**Work to be completed**
Word for word, please copy the listing below, with its pictures left out.

**Given information**
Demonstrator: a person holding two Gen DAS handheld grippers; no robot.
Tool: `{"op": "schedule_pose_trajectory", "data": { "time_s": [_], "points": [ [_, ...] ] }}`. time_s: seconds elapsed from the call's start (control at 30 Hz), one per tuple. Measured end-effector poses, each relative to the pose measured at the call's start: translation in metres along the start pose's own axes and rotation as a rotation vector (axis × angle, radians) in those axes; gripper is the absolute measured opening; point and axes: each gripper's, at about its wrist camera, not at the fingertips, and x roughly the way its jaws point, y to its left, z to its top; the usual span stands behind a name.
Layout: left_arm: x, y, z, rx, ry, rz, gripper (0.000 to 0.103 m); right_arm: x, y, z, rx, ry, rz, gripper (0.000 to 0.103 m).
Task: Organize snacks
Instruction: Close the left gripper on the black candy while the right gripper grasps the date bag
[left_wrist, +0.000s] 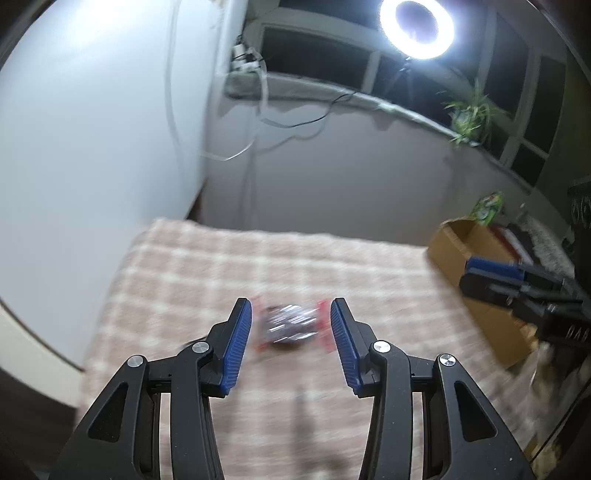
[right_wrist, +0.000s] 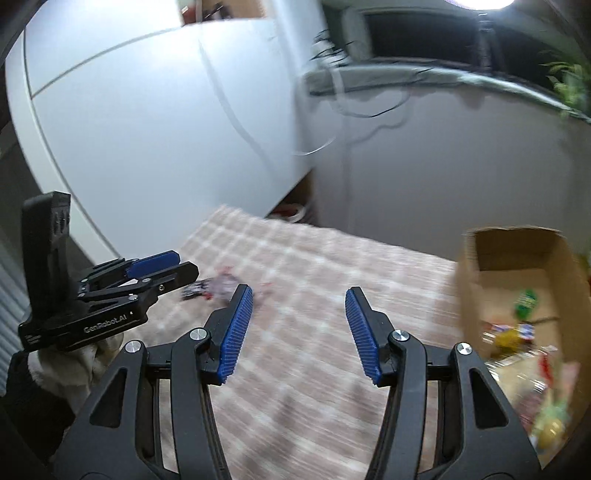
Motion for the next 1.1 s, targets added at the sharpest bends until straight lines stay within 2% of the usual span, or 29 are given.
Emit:
{"op": "schedule_pose_trajectory", "data": {
  "time_s": [0.07, 0.1, 0.13, 0.2, 0.3, 0.37, 0.57, 0.77, 0.8, 0.83, 0.87, 0.9, 0.93, 1.0, 1.03, 1.1],
  "points": [
    [0.002, 0.014, -0.006, 0.015, 0.023, 0.029, 0.048, 0.017, 0.015, 0.004, -0.067, 0.020, 0.023, 0.061],
    [0.002, 0.020, -0.010, 0.022, 0.032, 0.027, 0.050, 0.022, 0.020, 0.005, -0.094, 0.022, 0.022, 0.070],
    [0.004, 0.025, -0.013, 0.039, 0.047, 0.017, 0.050, 0.030, 0.029, 0.006, -0.144, 0.027, 0.022, 0.075],
    [0.008, 0.029, -0.018, 0.081, 0.077, 0.025, 0.050, 0.048, 0.046, 0.008, -0.245, 0.054, 0.038, 0.075],
    [0.020, 0.032, -0.024, 0.160, 0.118, 0.030, 0.051, 0.073, 0.063, 0.008, -0.335, 0.130, 0.078, 0.076],
    [0.028, 0.034, -0.025, 0.192, 0.140, 0.026, 0.052, 0.088, 0.069, 0.010, -0.374, 0.159, 0.073, 0.076],
    [0.049, 0.044, -0.023, 0.244, 0.185, 0.024, 0.052, 0.127, 0.072, 0.005, -0.451, 0.250, 0.043, 0.076],
    [0.063, 0.050, -0.020, 0.242, 0.207, -0.025, 0.052, 0.151, 0.070, 0.006, -0.465, 0.299, 0.054, 0.076],
    [0.064, 0.048, -0.020, 0.251, 0.207, -0.026, 0.052, 0.153, 0.071, 0.005, -0.467, 0.306, 0.058, 0.073],
    [0.064, 0.046, -0.021, 0.259, 0.205, -0.027, 0.051, 0.156, 0.072, 0.003, -0.471, 0.320, 0.061, 0.065],
    [0.064, 0.045, -0.021, 0.263, 0.203, -0.031, 0.046, 0.158, 0.072, 0.003, -0.474, 0.327, 0.058, 0.060],
    [0.064, 0.044, -0.021, 0.263, 0.202, -0.037, 0.042, 0.161, 0.072, 0.002, -0.474, 0.338, 0.057, 0.049],
    [0.064, 0.043, -0.021, 0.265, 0.200, -0.037, 0.039, 0.163, 0.072, 0.001, -0.467, 0.347, 0.060, 0.044],
    [0.062, 0.040, -0.021, 0.268, 0.192, -0.035, 0.026, 0.164, 0.071, 0.000, -0.453, 0.344, 0.062, 0.041],
    [0.062, 0.041, -0.022, 0.263, 0.190, -0.033, 0.026, 0.164, 0.071, 0.000, -0.448, 0.344, 0.066, 0.034],
    [0.060, 0.040, -0.023, 0.250, 0.185, -0.027, 0.026, 0.161, 0.071, -0.001, -0.436, 0.335, 0.064, 0.033]
  ]
}}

**Exercise result**
Demonstrator: a person holding two Gen DAS handheld grippers; no robot.
Tool: `{"op": "schedule_pose_trajectory", "data": { "time_s": [_], "points": [ [_, ...] ] }}`. time_s: seconds elapsed from the call's start (control at 30 Hz), one per tuple. Measured end-effector poses, each relative to the pose measured at the call's start: translation in metres along the start pose's own axes and rotation as a rotation vector (axis × angle, radians) in those axes; gripper is the absolute measured opening; point and axes: each gripper's, at about its wrist camera, not at the fingertips, and x roughly the way its jaws point, y to its left, z to its top; the usual span stands behind a name.
Layout: left_arm: x, y, z, rx, ry, rz, gripper (0.000 to 0.103 m); right_arm: x, y, z, rx, ry, rz, gripper (0.000 to 0.103 m).
Task: Organize snacks
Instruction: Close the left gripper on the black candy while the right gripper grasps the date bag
[left_wrist, +0.000s] 
[right_wrist, +0.000s] 
Motion for the next 1.1 s, targets added at the sharpest bends until straight lines stay within 2% of the usual span, or 29 are given.
Emit:
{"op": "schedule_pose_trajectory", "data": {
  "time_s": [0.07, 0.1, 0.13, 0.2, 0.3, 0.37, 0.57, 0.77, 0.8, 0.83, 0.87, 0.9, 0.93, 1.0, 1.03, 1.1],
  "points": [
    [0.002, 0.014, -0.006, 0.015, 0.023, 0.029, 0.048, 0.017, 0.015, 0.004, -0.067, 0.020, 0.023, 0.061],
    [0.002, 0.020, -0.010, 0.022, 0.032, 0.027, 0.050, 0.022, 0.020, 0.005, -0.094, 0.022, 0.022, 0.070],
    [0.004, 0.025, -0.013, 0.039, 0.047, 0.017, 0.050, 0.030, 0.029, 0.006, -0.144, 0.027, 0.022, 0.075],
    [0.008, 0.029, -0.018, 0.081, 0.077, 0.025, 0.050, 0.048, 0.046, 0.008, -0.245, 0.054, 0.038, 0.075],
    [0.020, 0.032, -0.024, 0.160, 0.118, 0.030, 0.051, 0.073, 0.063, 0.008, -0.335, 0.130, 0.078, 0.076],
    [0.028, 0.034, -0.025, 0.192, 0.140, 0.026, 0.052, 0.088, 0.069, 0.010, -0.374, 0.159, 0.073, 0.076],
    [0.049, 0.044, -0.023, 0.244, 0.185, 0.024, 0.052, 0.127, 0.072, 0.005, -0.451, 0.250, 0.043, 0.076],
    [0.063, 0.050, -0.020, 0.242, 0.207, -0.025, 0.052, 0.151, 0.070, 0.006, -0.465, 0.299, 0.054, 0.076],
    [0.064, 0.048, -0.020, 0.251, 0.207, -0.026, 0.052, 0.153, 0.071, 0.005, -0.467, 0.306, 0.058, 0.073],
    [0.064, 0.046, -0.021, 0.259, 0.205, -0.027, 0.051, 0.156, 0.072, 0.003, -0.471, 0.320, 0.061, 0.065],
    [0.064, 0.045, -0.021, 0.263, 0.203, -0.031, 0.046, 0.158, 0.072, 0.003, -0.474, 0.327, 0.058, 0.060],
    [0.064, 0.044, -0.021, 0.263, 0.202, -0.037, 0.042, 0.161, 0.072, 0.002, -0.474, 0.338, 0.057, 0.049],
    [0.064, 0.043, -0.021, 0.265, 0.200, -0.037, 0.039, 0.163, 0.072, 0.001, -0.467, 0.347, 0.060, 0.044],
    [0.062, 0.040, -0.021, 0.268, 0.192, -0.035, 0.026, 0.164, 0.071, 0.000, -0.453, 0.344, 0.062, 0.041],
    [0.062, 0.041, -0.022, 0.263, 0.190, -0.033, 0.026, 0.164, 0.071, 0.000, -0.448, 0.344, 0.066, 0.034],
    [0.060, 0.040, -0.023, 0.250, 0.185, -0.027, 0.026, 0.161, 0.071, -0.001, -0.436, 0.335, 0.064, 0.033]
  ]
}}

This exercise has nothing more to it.